Sesión Matemática DiscretaA Combinatorial core-nilpotent decomposition of unicyclic graphs
Micaela Vega
Universidad Nacional de San Luis - IMASL -CONICET, Argentina - Esta dirección de correo electrónico está siendo protegida contra los robots de spam. Necesita tener JavaScript habilitado para poder verlo.
A singular matrix \(A\) of rank \(r\) and order \(n\), is similar to a \(2\times 2\) block-diagonal, where one of the block a \(r\times r\) is non-singular matrix and the other block is nilpotent, see [1]. This is called a core-nilpotent decomposition of \(A\). In this work, we show that is possible to obtain a core-nilpotent decomposition of the adjacency matrix of a unicyclic graph throughout its adjacency relations, without computing a matrix \(Q\) (whose columns form a basis of the range and null space of the adjacency matrix of \(U\)) and its inverse.
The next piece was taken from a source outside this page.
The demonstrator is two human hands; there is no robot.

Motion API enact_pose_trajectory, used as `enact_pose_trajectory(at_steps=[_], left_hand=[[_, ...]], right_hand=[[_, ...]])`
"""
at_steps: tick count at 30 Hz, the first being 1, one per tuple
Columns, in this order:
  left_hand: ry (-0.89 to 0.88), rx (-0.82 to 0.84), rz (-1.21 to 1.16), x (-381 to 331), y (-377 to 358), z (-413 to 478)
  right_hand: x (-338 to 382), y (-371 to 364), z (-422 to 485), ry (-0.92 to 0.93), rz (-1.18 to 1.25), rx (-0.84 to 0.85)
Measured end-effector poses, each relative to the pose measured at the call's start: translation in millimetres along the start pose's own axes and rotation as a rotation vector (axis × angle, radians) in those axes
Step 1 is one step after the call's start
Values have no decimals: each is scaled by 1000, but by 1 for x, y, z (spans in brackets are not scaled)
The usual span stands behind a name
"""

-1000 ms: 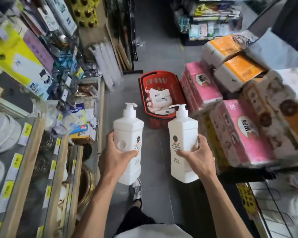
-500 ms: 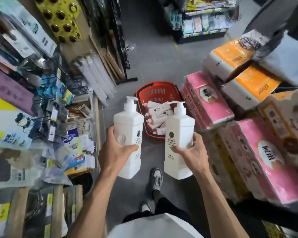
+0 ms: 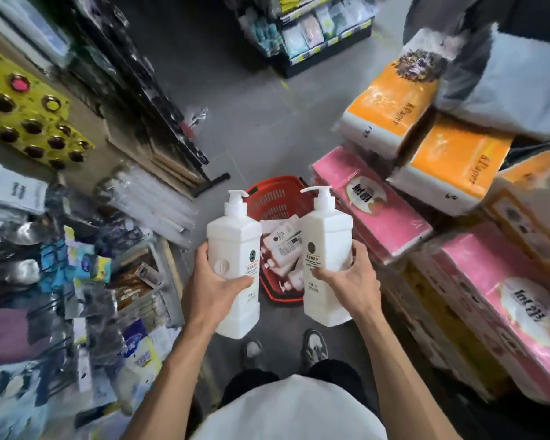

This is possible through the null decomposition of unicyclic graphs, see [2].
Trabajo en conjunto con: Daniel A Jaume ( Universidad Nacional de San Luis), Maikon Machado Toledo (Universidad Nacional de San Luis) y Cristian Panelo (Universidad Nacional de San Luis).
Referencias
[1] Meyer, C. Matrix Analysis and Applied Linear Algebra. Society for Industrial and Applied Mathematics (2000).
[2] Allem, L. E., Jaume, D. A., Molina, G., Toledo, M. M., and Trevisan, V., Null decomposition of unicyclic graphs, Discrete Applied Mathematics,(2020) 285:594-611.